A retrospective case control study over 3 years (2002-2004). Data on 7128 depressed patients and 23772 non-depressed matched controls were available from the electronic medical record system of 20 general practices organized in one large primary care organization in the Netherlands. A total of 393 depressed patients with diabetes and 494 non-depressed patients with diabetes were identified in these records. The data that were extracted from the medical record system concerned only outpatient costs, which included GP care, referrals, and medication.
Mean total outpatient costs per year in depressed diabetes patients were €1039 (SD 743) in the period 2002-2004, which was more than two times as high as in non-depressed diabetes patients (€492, SD 434). After correction for age, sex, type of insurance, diabetes treatment, and comorbidity, the difference in total annual costs between depressed and non-depressed diabetes patients changed from €408 (uncorrected) to €463 (corrected) in multilevel analyses. Correction for comorbidity had the largest impact on the difference in costs between both groups.
Outpatient costs in depressed patients with diabetes are substantially higher than in non-depressed patients with diabetes even after adjusting for confounders. Future research should investigate whether effective treatment of depression among diabetes patients can reduce health care costs in the long term.
Depression is common in primary care with prevalence rates ranging from 5% to 10%  and has a substantial impact on quality of life and societal costs [2, 3]. In people with diabetes increased depression rates are found in comparison with people without diabetes .
Depression in combination with diabetes as compared with diabetes alone, has been linked with poor self-care and adherence to medical treatment, poorer glycemic control, more diabetes complications, and a higher risk of morbidity and all cause mortality . Moreover, comorbid depression and diabetes is associated with increased health care costs in comparison with diabetes alone [9, 10].
Most depressed patients and diabetes patients are treated in primary care. In a recent retrospective study, we showed that diabetes was almost 3 times as prevalent in treated depressed patients than in matched controls in primary care . Since both the numbers of patients with depression and of patients with diabetes are increasing rapidly worldwide and both conditions are associated with raised health care costs, it is important to examine the relation between depression, diabetes and costs.
Several studies determined the prevalence of depression in diabetes populations and subsequently evaluated costs [9, 10]. In a large USA sample of adult health plan members with diabetes, depression was associated with 50-75% increase in health services use . In a primary-care-based sample of patients with type 1 and 2 diabetes, higher levels of depressive symptom severity were associated with increased health care costs compared with patients with low-severity depressive symptoms . Whereas the majority of other studies assessed the presence of depressive symptoms using questionnaires in a diabetes population, our study is unique in the sense that it was done in a very large primary care database using selection criteria based on objective information registered by the GP. The aim of the study was to compare differences in resource use and health care costs between pharmaceutically treated diabetes patients with and without depression who were identified in a primary care cohort from the Netherlands while correcting for age, sex and comorbidity.

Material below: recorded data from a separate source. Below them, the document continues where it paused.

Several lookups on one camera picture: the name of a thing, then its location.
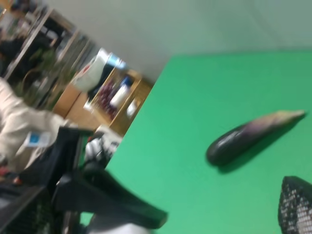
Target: white wall
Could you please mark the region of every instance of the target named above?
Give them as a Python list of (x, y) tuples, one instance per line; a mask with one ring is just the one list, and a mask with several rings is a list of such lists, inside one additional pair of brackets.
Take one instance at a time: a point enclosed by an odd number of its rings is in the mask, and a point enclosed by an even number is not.
[(92, 39), (156, 80), (175, 54), (312, 45), (311, 0), (48, 0)]

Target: beige jacket
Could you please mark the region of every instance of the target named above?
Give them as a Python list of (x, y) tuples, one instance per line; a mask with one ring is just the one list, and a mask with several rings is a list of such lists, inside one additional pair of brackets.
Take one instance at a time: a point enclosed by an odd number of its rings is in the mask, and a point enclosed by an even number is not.
[(20, 171), (29, 162), (33, 149), (23, 143), (30, 131), (50, 132), (52, 144), (65, 123), (58, 115), (28, 107), (0, 78), (0, 161), (7, 160), (11, 170)]

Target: desk
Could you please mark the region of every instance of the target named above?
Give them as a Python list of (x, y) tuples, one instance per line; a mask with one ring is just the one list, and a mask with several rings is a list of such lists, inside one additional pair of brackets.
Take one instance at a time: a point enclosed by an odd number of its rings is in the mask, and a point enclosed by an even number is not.
[(157, 234), (278, 234), (283, 176), (312, 182), (312, 117), (236, 170), (211, 167), (205, 151), (279, 109), (312, 109), (312, 52), (175, 57), (108, 170), (169, 212)]

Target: green table
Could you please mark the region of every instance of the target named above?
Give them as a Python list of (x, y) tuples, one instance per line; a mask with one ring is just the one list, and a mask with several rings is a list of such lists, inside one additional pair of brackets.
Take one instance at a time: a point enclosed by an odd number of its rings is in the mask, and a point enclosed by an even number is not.
[(279, 109), (312, 109), (312, 52), (171, 59), (108, 170), (169, 212), (157, 234), (277, 234), (284, 176), (312, 182), (312, 118), (245, 164), (206, 163), (210, 143)]

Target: purple eggplant
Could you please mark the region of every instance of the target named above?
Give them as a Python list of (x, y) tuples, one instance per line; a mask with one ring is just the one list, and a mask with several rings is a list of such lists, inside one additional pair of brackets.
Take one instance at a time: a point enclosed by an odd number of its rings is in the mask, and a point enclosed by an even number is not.
[(207, 160), (214, 166), (223, 166), (240, 156), (265, 136), (304, 115), (305, 112), (302, 110), (277, 111), (240, 125), (219, 137), (209, 146), (206, 152)]

This was a retrospective case control study over 3 years (2002-2004). In a cohort of depressed patients and their non-depressed matched controls diabetes patients were identified. The objective of this study was to investigate differences in outpatient costs between pharmaceutically treated diabetes patients with and without depression.
The study has been conducted according to the principles expressed in the Declaration of Helsinki. The study was approved by the scientific council of the Primary Health Care Organisation Almere. The data were analyzed anonymously. Therefore, no ethical approval was necessary for this project.
Data were retrieved from electronic medical records kept by 20 general practices organized in one large primary care organization in Almere. Almere is a municipality in the centre region of the Netherlands with approximately 184,400 citizens (7 July 2008). All primary care practices and pharmacies in Almere are organized in one central health organization and share the same electronic medical record system saved in one central database. Data in this system include information on consultations, diagnoses, referrals and prescriptions. Diagnoses are recorded using the ICPC-2 coding system (International Classification of Primary Care). Drugs are classified according to the Anatomical Therapeutic Chemical (ATC) classification system. In the ATC classification system which is maintained by the WHO, the active substances of drugs are divided into different groups according to the organ or system on which they act and their chemical, pharmacological and therapeutic properties.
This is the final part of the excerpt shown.